▸ **EXERCISE**: Each line of the material must be repeated precisely, with the pictures left out.
_ _ _ _ _ _ _
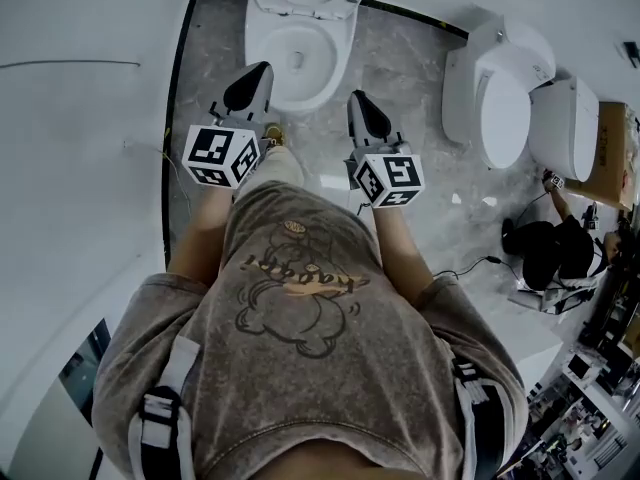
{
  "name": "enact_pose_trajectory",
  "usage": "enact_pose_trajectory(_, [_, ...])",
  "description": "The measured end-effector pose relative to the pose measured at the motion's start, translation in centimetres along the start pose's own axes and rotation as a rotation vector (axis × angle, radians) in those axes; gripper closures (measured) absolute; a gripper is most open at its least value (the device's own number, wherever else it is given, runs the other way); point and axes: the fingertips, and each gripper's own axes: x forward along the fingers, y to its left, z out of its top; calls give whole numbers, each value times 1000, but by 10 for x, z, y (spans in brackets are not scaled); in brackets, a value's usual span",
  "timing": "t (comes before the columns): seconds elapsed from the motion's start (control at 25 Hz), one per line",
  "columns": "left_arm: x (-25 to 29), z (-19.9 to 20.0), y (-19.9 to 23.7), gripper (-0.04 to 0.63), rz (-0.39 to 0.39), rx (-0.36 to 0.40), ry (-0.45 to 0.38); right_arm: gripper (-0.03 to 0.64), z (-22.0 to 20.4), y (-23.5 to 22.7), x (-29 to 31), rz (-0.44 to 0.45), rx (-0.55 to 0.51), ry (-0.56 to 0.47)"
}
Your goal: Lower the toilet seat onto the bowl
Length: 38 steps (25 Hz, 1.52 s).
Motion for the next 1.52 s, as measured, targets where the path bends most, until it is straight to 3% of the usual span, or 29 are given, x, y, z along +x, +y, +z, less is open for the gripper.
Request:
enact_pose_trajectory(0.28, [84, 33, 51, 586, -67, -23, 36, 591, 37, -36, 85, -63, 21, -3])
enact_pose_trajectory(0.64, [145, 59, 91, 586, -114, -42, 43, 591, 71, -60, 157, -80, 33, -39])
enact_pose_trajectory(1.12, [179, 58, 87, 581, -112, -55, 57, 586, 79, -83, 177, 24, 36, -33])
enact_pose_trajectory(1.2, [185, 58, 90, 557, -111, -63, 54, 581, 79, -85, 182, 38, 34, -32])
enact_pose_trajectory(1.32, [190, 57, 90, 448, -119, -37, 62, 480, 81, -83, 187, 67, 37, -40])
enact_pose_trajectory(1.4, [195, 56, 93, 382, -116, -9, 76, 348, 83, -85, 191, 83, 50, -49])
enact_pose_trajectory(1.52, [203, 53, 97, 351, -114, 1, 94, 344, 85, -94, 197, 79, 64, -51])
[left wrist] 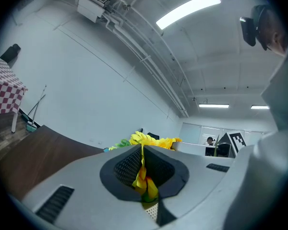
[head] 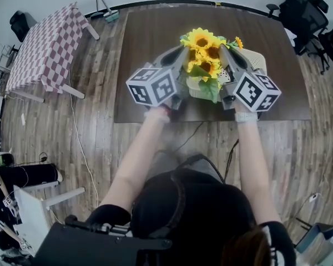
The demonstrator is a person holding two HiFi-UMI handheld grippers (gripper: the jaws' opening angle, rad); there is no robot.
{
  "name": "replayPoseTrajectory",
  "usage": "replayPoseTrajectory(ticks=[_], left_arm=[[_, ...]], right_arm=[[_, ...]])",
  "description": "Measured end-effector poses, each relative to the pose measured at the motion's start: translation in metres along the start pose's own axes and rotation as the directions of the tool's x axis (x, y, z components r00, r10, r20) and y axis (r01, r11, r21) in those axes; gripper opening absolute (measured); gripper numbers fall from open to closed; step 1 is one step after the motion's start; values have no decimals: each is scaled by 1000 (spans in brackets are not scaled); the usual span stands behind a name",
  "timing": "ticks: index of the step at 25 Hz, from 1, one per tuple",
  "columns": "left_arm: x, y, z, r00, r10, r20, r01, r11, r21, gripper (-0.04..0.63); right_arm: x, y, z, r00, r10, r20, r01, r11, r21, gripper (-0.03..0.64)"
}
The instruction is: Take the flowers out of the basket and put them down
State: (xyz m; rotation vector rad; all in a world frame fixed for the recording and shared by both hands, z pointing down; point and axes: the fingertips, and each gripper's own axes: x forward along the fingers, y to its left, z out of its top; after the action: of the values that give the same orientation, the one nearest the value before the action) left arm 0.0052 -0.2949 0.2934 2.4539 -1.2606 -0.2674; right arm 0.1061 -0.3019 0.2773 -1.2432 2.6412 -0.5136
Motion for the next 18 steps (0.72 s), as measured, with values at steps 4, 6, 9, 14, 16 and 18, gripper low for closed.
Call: replayPoseTrajectory(ticks=[4, 6, 9, 14, 16, 18], left_arm=[[-16, 11, 9, 1000, 24, 18, -24, 1000, 2, 12], [-24, 18, 13, 999, 40, 27, -40, 999, 5, 12], [-36, 29, 18, 997, 67, 36, -67, 998, 7, 11], [-67, 64, 19, 993, 108, 41, -108, 994, -7, 12], [-88, 88, 20, 991, 124, 43, -123, 992, -16, 12], [-96, 98, 20, 988, 146, 41, -145, 989, -21, 12]], right_arm=[[12, 19, -2, 1000, 30, -5, -30, 1000, -6, 3], [19, 27, -5, 999, 47, -10, -47, 999, 0, 3], [29, 38, -12, 997, 73, -24, -73, 997, 5, 3], [55, 68, -36, 993, 109, -51, -108, 994, 11, 3], [73, 88, -53, 991, 118, -65, -117, 993, 11, 3], [82, 96, -60, 988, 132, -79, -131, 991, 20, 3]])
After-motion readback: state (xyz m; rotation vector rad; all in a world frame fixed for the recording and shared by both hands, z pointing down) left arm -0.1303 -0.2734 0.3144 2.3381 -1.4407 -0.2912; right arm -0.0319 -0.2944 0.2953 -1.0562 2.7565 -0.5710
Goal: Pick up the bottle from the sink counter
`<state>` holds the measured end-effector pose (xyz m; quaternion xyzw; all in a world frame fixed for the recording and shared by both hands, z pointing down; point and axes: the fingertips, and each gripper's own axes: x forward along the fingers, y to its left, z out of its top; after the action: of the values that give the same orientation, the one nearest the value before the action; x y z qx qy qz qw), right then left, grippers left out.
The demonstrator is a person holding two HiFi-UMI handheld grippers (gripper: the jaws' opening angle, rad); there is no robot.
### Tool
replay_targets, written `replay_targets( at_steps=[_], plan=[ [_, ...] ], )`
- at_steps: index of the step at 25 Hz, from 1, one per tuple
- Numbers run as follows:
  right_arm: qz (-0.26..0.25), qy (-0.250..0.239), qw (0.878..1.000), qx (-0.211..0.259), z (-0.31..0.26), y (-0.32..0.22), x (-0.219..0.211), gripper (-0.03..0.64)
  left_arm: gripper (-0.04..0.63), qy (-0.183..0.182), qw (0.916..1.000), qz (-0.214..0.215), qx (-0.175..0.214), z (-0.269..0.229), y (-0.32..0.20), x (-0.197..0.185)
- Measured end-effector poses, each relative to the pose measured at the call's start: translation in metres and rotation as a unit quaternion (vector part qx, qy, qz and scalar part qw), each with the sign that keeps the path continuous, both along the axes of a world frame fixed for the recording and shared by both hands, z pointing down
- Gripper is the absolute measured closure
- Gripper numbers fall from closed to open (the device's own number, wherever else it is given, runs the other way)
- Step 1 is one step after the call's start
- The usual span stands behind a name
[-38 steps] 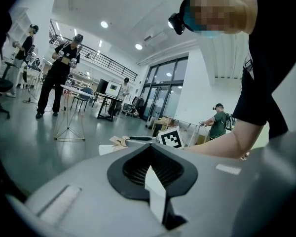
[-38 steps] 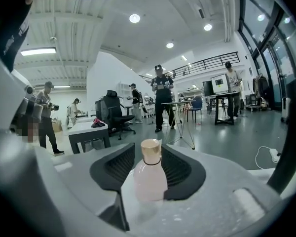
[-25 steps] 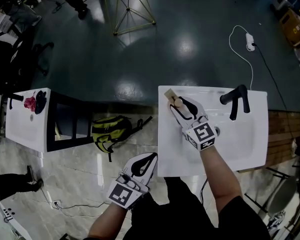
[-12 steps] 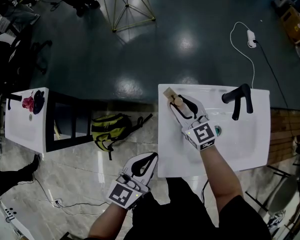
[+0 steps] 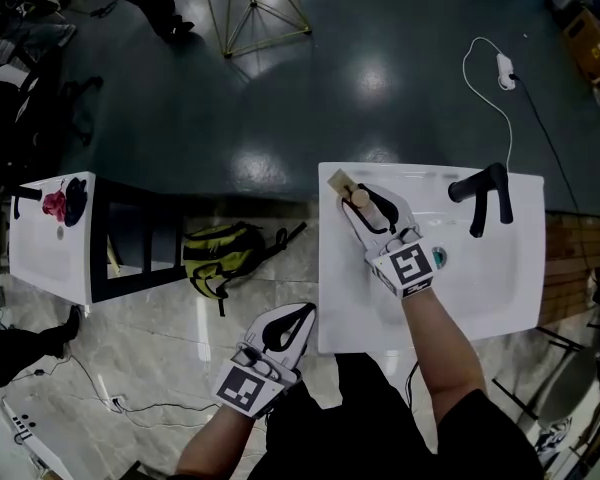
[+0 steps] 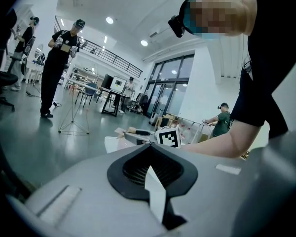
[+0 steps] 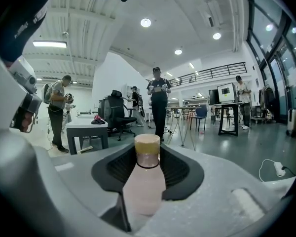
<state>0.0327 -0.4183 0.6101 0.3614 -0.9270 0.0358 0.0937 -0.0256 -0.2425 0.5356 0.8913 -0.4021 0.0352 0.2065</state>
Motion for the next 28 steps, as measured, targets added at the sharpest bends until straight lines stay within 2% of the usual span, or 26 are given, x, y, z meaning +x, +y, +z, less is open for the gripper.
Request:
replay_targets(
  at_steps=[7, 28],
  plan=[
    [-0.001, -0.01, 1.0, 0.004, -0.003, -0.002, -0.001, 0.472, 0.592, 0.002, 1.0, -0.001, -0.003, 0.001, 0.003, -0.001],
    [0.044, 0.001, 0.999, -0.031, -0.013, 0.009, 0.008, 0.477, 0.592, -0.001, 1.0, 0.001, 0.004, -0.014, 0.013, -0.015]
  ],
)
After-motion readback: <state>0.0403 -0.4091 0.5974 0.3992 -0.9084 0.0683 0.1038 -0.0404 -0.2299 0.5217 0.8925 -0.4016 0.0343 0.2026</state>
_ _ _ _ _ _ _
▸ **PROBLEM SOLUTION**:
{
  "name": "enact_pose_trajectory",
  "usage": "enact_pose_trajectory(_, [_, ...])",
  "description": "The measured end-effector pose relative to the pose measured at the motion's start, translation in centimetres along the start pose's own axes and rotation as a rotation vector (axis × angle, radians) in those axes; gripper closures (measured) absolute; a gripper is most open at its least value (the device's own number, wherever else it is given, runs the other way); point and axes: the fingertips, and each gripper's own axes: x forward along the fingers, y to its left, z out of its top; calls give whole numbers, each value times 1000, but by 10 for x, z, y (spans in brackets are not scaled); in brackets, a value's usual span",
  "timing": "t (comes before the columns): seconds elapsed from the motion's start (control at 25 Hz), one per line",
  "columns": "left_arm: x (-25 to 29), z (-19.9 to 20.0), y (-19.9 to 23.7), gripper (-0.04 to 0.63), rz (-0.39 to 0.39), rx (-0.36 to 0.40), ry (-0.45 to 0.38); right_arm: gripper (-0.03 to 0.64), z (-22.0 to 20.4), y (-23.5 to 22.7), x (-29 to 31), rz (-0.44 to 0.45), rx (-0.55 to 0.51), ry (-0.56 to 0.47)"
}
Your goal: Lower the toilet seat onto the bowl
Length: 38 steps (25 Hz, 1.52 s).
Motion for the next 1.52 s, as measured, targets where the path bends most, until it is straight to 3% of the usual span, or 29 are given, x, y, z along +x, +y, +z, less is open for the gripper.
Request:
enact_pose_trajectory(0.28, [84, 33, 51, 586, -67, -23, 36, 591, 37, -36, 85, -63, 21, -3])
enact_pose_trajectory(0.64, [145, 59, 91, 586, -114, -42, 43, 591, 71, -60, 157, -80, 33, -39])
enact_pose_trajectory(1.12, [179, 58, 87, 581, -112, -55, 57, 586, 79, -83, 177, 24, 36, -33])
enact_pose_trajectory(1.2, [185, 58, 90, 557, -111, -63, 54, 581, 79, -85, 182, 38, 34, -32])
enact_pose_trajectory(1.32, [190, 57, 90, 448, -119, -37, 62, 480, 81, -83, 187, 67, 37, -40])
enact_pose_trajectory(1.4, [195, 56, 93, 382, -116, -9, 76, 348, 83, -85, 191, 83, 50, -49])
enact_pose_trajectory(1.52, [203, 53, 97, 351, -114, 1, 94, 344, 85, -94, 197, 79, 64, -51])
[left wrist] 
[head] 
The demonstrator is a person holding two HiFi-UMI handheld grippers (gripper: the jaws' opening angle, rad); there is no robot.
{
  "name": "replayPoseTrajectory",
  "usage": "replayPoseTrajectory(ticks=[_], left_arm=[[_, ...]], right_arm=[[_, ...]])",
  "description": "Measured end-effector poses, each relative to the pose measured at the motion's start: translation in metres along the start pose's own axes and rotation as the directions of the tool's x axis (x, y, z components r00, r10, r20) and y axis (r01, r11, r21) in those axes; gripper opening absolute (measured); gripper numbers fall from open to closed; step 1 is one step after the motion's start; values have no decimals: each is scaled by 1000 (spans in brackets are not scaled); the usual span stands behind a name",
  "timing": "ticks: index of the step at 25 Hz, from 1, one per tuple",
  "columns": "left_arm: x, y, z, r00, r10, r20, r01, r11, r21, gripper (-0.04..0.63); right_arm: x, y, z, r00, r10, r20, r01, r11, r21, gripper (-0.03..0.64)"
}
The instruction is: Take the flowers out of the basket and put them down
State: (xyz m; rotation vector rad; all in a world frame fixed for the recording and shared by both hands, z pointing down; point and axes: the fingertips, and each gripper's own axes: x forward along the fingers, y to its left, z out of its top; after the action: of the values that give the same orientation, the one nearest the value before the action) left arm 0.0052 -0.2949 0.2934 2.4539 -1.2606 -0.2674; right arm 0.1061 -0.3019 0.2773 -1.2432 2.6412 -0.5136
Motion for the next 18 steps (0.72 s), as measured, with values at steps 4, 6, 9, 14, 16 and 18, gripper low for closed.
Call: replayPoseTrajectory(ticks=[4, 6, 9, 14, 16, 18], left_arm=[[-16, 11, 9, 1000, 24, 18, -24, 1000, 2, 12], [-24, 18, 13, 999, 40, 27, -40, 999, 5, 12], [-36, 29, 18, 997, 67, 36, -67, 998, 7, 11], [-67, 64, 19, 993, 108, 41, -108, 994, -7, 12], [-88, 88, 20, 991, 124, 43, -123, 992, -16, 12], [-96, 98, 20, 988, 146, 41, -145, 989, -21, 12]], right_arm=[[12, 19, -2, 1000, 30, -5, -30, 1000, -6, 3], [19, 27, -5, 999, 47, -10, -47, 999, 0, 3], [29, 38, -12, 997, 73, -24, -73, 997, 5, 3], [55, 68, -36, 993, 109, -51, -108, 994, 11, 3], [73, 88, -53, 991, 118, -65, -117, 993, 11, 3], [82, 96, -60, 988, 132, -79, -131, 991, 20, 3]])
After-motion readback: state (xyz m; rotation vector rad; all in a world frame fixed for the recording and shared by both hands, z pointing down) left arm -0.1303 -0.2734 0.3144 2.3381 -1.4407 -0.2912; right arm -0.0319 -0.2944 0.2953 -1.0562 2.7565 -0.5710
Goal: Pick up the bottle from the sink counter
`<state>` holds the measured end-effector pose (xyz m; quaternion xyzw; all in a world frame fixed for the recording and shared by both hands, z pointing down; point and axes: the fingertips, and each gripper's own axes: x forward along the fingers, y to its left, z out of its top; after the action: of the values that give the same orientation, the one nearest the value before the action; x y z qx qy qz qw), right then left, grippers left out.
The demonstrator is a person holding two HiFi-UMI handheld grippers (gripper: the jaws' opening angle, rad); there is no robot.
### Tool
replay_targets, written `replay_targets( at_steps=[_], plan=[ [_, ...] ], )`
- at_steps: index of the step at 25 Hz, from 1, one per tuple
- Numbers run as follows:
  right_arm: qz (-0.26..0.25), qy (-0.250..0.239), qw (0.878..1.000), qx (-0.211..0.259), z (-0.31..0.26), y (-0.32..0.22), x (-0.219..0.211), gripper (-0.03..0.64)
  left_arm: gripper (-0.04..0.63), qy (-0.183..0.182), qw (0.916..1.000), qz (-0.214..0.215), qx (-0.175..0.214), z (-0.269..0.229), y (-0.32..0.20), x (-0.197..0.185)
- Measured end-effector poses, each relative to the pose measured at the call's start: translation in metres and rotation as a unit quaternion (vector part qx, qy, qz and scalar part qw), each with the sign that keeps the path continuous, both along the axes of a world frame fixed for the recording and shared by both hands, z pointing down
- Gripper is the absolute measured closure
- Gripper numbers fall from closed to open (the device's own number, wherever else it is given, runs the other way)
- Step 1 is one step after the call's start
- The usual span stands behind a name
[-38 steps] 
[-38 steps] 
[-25 steps] 
[-12 steps] 
[+0 steps] 
[+0 steps] 
[+0 steps] 
<state>0.0327 -0.4183 0.6101 0.3614 -0.9270 0.0358 0.0937 -0.0256 -0.2425 0.5356 0.8913 -0.4021 0.0352 0.2065</state>
Motion for the next 28 steps, as measured, targets added at the sharpest bends until straight lines stay within 2% of the usual span, or 26 are given, x, y, z meaning +x, +y, +z, less is open for the gripper.
Request:
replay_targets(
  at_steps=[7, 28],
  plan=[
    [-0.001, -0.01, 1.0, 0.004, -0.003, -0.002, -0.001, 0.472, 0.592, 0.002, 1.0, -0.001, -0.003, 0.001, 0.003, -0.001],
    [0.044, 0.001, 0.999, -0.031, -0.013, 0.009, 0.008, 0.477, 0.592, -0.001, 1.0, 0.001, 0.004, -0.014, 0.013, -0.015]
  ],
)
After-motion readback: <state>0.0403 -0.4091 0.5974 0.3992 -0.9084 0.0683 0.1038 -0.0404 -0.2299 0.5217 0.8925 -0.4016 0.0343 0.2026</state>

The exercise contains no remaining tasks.